[[ DATASET CONTENT, beginning ]]

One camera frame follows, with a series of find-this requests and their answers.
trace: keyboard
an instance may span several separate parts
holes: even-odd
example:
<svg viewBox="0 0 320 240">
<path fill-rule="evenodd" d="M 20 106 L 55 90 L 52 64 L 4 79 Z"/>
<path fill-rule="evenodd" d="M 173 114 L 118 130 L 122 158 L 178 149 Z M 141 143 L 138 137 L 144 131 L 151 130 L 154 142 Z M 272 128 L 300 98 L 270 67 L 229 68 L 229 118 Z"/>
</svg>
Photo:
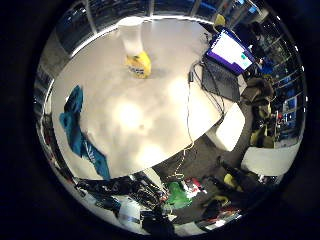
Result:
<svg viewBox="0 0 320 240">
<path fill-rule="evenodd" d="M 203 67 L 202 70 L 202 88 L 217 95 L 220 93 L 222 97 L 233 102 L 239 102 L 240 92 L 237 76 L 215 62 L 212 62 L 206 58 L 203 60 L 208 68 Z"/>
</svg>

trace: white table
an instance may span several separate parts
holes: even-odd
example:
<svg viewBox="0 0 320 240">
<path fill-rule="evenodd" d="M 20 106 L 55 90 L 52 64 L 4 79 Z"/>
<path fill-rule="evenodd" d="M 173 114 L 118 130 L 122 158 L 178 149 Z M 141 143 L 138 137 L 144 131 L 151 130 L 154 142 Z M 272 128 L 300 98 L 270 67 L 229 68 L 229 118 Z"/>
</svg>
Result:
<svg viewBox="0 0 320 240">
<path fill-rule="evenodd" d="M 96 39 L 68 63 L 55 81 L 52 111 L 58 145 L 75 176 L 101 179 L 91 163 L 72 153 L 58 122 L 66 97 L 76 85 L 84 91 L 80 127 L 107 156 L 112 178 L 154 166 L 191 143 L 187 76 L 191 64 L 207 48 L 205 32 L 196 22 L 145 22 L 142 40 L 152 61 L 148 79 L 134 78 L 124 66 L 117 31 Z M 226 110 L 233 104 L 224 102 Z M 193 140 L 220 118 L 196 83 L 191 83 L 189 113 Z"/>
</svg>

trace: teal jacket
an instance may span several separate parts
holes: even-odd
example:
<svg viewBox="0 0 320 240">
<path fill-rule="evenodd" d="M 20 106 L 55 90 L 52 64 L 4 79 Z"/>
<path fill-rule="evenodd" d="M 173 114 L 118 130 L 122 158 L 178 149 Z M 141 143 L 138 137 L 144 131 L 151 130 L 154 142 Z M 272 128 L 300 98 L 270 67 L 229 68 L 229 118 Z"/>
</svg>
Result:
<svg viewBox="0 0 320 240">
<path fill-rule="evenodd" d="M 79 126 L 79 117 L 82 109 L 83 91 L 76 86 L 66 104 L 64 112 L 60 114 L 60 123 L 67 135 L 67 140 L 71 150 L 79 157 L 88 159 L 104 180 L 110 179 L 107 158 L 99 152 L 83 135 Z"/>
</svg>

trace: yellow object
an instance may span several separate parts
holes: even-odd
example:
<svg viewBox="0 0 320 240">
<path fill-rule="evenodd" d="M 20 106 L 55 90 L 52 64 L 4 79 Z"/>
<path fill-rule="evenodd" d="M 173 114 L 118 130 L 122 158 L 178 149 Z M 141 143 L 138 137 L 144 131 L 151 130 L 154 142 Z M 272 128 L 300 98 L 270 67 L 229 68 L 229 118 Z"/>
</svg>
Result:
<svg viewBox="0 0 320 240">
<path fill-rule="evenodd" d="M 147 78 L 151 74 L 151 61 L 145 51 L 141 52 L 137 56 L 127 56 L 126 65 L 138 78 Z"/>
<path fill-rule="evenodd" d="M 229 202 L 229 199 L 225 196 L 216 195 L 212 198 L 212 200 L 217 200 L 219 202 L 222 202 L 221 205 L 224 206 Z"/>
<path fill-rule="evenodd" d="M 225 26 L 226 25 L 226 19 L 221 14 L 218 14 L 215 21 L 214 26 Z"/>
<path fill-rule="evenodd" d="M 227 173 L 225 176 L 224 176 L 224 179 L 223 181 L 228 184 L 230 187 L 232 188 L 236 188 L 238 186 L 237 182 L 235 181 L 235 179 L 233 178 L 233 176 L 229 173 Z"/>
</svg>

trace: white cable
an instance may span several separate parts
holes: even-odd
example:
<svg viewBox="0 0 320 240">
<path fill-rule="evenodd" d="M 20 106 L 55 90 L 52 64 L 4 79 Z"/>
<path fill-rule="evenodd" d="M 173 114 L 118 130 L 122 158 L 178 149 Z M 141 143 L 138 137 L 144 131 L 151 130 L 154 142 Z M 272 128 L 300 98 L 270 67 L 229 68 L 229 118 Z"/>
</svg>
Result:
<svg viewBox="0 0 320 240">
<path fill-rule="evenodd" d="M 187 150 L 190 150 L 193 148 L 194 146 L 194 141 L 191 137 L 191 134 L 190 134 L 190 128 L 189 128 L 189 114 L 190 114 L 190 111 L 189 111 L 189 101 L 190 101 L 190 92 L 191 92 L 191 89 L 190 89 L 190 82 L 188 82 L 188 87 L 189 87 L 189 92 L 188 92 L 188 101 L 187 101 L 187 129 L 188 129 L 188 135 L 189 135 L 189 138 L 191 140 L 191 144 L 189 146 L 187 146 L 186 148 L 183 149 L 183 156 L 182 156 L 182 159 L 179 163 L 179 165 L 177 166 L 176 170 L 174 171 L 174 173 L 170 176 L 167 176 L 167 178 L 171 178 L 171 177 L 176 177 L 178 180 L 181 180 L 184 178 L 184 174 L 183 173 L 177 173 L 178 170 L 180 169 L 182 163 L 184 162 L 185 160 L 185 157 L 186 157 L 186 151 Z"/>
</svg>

[[ DATASET CONTENT, end ]]

**ABOUT THIS TASK:**
Go through the entries above and output them exactly, without pictures.

**SOLVED EXERCISE:**
One camera frame follows, with a series of find-this requests and their answers.
trace: keyboard
an instance may span several separate parts
holes: even-odd
example:
<svg viewBox="0 0 320 240">
<path fill-rule="evenodd" d="M 20 106 L 55 90 L 52 64 L 4 79 Z"/>
<path fill-rule="evenodd" d="M 173 114 L 118 130 L 122 158 L 178 149 Z M 141 143 L 138 137 L 144 131 L 151 130 L 154 142 Z M 272 128 L 300 98 L 270 67 L 229 68 L 229 118 Z"/>
</svg>
Photo:
Result:
<svg viewBox="0 0 320 240">
<path fill-rule="evenodd" d="M 203 67 L 202 70 L 202 88 L 217 95 L 220 93 L 222 97 L 233 102 L 239 102 L 240 92 L 237 76 L 215 62 L 212 62 L 206 58 L 203 60 L 208 68 Z"/>
</svg>

trace: white table
an instance may span several separate parts
holes: even-odd
example:
<svg viewBox="0 0 320 240">
<path fill-rule="evenodd" d="M 20 106 L 55 90 L 52 64 L 4 79 Z"/>
<path fill-rule="evenodd" d="M 173 114 L 118 130 L 122 158 L 178 149 Z M 141 143 L 138 137 L 144 131 L 151 130 L 154 142 Z M 272 128 L 300 98 L 270 67 L 229 68 L 229 118 Z"/>
</svg>
Result:
<svg viewBox="0 0 320 240">
<path fill-rule="evenodd" d="M 96 39 L 68 63 L 55 81 L 52 111 L 58 145 L 75 176 L 101 179 L 91 163 L 72 153 L 58 122 L 66 97 L 76 85 L 84 91 L 80 127 L 107 156 L 112 178 L 154 166 L 191 143 L 187 76 L 191 64 L 207 48 L 205 32 L 196 22 L 145 22 L 142 40 L 152 61 L 148 79 L 134 78 L 124 66 L 117 31 Z M 226 110 L 233 104 L 224 102 Z M 193 140 L 220 118 L 196 83 L 191 83 L 189 113 Z"/>
</svg>

trace: teal jacket
an instance may span several separate parts
holes: even-odd
example:
<svg viewBox="0 0 320 240">
<path fill-rule="evenodd" d="M 20 106 L 55 90 L 52 64 L 4 79 Z"/>
<path fill-rule="evenodd" d="M 173 114 L 118 130 L 122 158 L 178 149 Z M 141 143 L 138 137 L 144 131 L 151 130 L 154 142 Z M 272 128 L 300 98 L 270 67 L 229 68 L 229 118 Z"/>
</svg>
Result:
<svg viewBox="0 0 320 240">
<path fill-rule="evenodd" d="M 79 126 L 79 117 L 82 109 L 83 91 L 76 86 L 66 104 L 64 112 L 60 114 L 60 123 L 67 135 L 67 140 L 71 150 L 79 157 L 88 159 L 104 180 L 110 179 L 107 158 L 99 152 L 83 135 Z"/>
</svg>

trace: yellow object
an instance may span several separate parts
holes: even-odd
example:
<svg viewBox="0 0 320 240">
<path fill-rule="evenodd" d="M 20 106 L 55 90 L 52 64 L 4 79 Z"/>
<path fill-rule="evenodd" d="M 173 114 L 118 130 L 122 158 L 178 149 Z M 141 143 L 138 137 L 144 131 L 151 130 L 154 142 Z M 272 128 L 300 98 L 270 67 L 229 68 L 229 118 Z"/>
</svg>
Result:
<svg viewBox="0 0 320 240">
<path fill-rule="evenodd" d="M 147 78 L 151 74 L 151 61 L 145 51 L 141 52 L 137 56 L 127 56 L 126 65 L 138 78 Z"/>
<path fill-rule="evenodd" d="M 229 202 L 229 199 L 225 196 L 216 195 L 212 198 L 212 200 L 217 200 L 219 202 L 222 202 L 221 205 L 224 206 Z"/>
<path fill-rule="evenodd" d="M 225 26 L 226 25 L 226 19 L 221 14 L 218 14 L 215 21 L 214 26 Z"/>
<path fill-rule="evenodd" d="M 227 173 L 225 176 L 224 176 L 224 179 L 223 181 L 228 184 L 230 187 L 232 188 L 236 188 L 238 186 L 237 182 L 235 181 L 235 179 L 233 178 L 233 176 L 229 173 Z"/>
</svg>

trace: white cable
an instance may span several separate parts
holes: even-odd
example:
<svg viewBox="0 0 320 240">
<path fill-rule="evenodd" d="M 20 106 L 55 90 L 52 64 L 4 79 Z"/>
<path fill-rule="evenodd" d="M 173 114 L 118 130 L 122 158 L 178 149 Z M 141 143 L 138 137 L 144 131 L 151 130 L 154 142 Z M 272 128 L 300 98 L 270 67 L 229 68 L 229 118 Z"/>
</svg>
Result:
<svg viewBox="0 0 320 240">
<path fill-rule="evenodd" d="M 187 150 L 190 150 L 193 148 L 194 146 L 194 141 L 191 137 L 191 134 L 190 134 L 190 128 L 189 128 L 189 114 L 190 114 L 190 111 L 189 111 L 189 101 L 190 101 L 190 92 L 191 92 L 191 89 L 190 89 L 190 82 L 188 82 L 188 87 L 189 87 L 189 92 L 188 92 L 188 101 L 187 101 L 187 129 L 188 129 L 188 135 L 189 135 L 189 138 L 191 140 L 191 144 L 189 146 L 187 146 L 186 148 L 183 149 L 183 156 L 182 156 L 182 159 L 179 163 L 179 165 L 177 166 L 176 170 L 174 171 L 174 173 L 170 176 L 167 176 L 167 178 L 171 178 L 171 177 L 176 177 L 178 180 L 181 180 L 184 178 L 184 174 L 183 173 L 177 173 L 178 170 L 180 169 L 182 163 L 184 162 L 185 160 L 185 157 L 186 157 L 186 151 Z"/>
</svg>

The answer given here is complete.